The Financial District, among the neighborhoods hardest hit by dwindling foot traffic, has been the subject of at least one makeover attempting to revive its cultural heartbeat.
Crustacean hopes to open into the larger quarters at Battery and Pine streets in time for the year-end holiday season, Kenneth Lew, a managing member of the restaurant’s House of An hospitality group, told the newspaper. It also wants to draw diners from conferences at the nearby Moscone Center,
The move is prompted by Crustacean approaching the end of its lease at 1475 Polk Street. Its new location will allow for an upgraded kitchen.

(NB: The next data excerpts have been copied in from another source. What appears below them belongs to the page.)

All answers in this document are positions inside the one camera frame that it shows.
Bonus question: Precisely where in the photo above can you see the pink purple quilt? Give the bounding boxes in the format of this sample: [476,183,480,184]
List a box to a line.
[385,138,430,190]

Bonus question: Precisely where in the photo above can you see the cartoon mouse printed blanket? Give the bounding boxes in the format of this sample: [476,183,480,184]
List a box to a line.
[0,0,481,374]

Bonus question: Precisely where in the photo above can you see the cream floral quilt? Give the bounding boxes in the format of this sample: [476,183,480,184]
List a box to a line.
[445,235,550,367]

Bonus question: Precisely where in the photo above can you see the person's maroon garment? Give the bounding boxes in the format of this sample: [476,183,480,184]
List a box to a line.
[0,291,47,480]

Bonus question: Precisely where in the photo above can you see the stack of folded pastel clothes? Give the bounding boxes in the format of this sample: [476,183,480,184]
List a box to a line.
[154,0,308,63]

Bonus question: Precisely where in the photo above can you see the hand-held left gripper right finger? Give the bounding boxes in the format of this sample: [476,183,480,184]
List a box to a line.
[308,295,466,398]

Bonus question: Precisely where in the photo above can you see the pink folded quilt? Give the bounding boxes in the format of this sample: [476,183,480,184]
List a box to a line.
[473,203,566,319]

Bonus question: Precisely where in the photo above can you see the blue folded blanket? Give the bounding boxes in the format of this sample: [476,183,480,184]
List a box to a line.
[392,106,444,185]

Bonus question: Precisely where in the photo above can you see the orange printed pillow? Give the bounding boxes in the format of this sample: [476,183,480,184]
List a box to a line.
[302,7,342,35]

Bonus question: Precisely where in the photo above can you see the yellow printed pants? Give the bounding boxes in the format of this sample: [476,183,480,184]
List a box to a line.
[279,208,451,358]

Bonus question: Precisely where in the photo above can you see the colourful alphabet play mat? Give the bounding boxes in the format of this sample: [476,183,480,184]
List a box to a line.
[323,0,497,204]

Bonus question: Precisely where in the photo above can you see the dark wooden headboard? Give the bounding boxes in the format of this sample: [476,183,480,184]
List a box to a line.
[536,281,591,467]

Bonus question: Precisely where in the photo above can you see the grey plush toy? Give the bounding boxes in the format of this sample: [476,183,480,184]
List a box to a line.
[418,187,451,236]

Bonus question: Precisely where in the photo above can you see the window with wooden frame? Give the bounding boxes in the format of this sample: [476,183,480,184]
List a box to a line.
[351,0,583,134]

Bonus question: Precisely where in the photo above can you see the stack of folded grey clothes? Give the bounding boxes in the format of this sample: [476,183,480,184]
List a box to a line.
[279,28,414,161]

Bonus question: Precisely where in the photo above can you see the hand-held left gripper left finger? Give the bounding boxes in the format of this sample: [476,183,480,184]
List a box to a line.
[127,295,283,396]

The restaurant will honor the remainder of its agreement in Nob Hill, but is undecided whether it will try to run two San Francisco restaurants for a spell once the Financial District location opens, Lew said.
House of An operates Crustacean in San Francisco, a Crustacean restaurant in Beverly Hills and Thanh Long in San Francisco.
In 2021, the restaurant firm led by Elizabeth An opened AnQi Shaken & Stirred, a Vietnamese bistro and noodle bar inside the Bloomingdale’s at Westfield Valley Fair in Santa Clara.
Crustacean applied to open its Financial District eatery at the end of 2019. It can fit 145 people in the dining room and nine at the bar, according to planning documents.
The new look will be “modern and clean,” according to JH2 Architects, the Newport Beach-based firm that also designed a renovation in 2018 of the Crustacean in Beverly Hills.
The restaurant will have a bar surrounded by marble columns, according to renderings. On the ceiling a pattern of overlapping triangles, composed of backlit metal and fabric strings, allowing soft light to fill the dining room.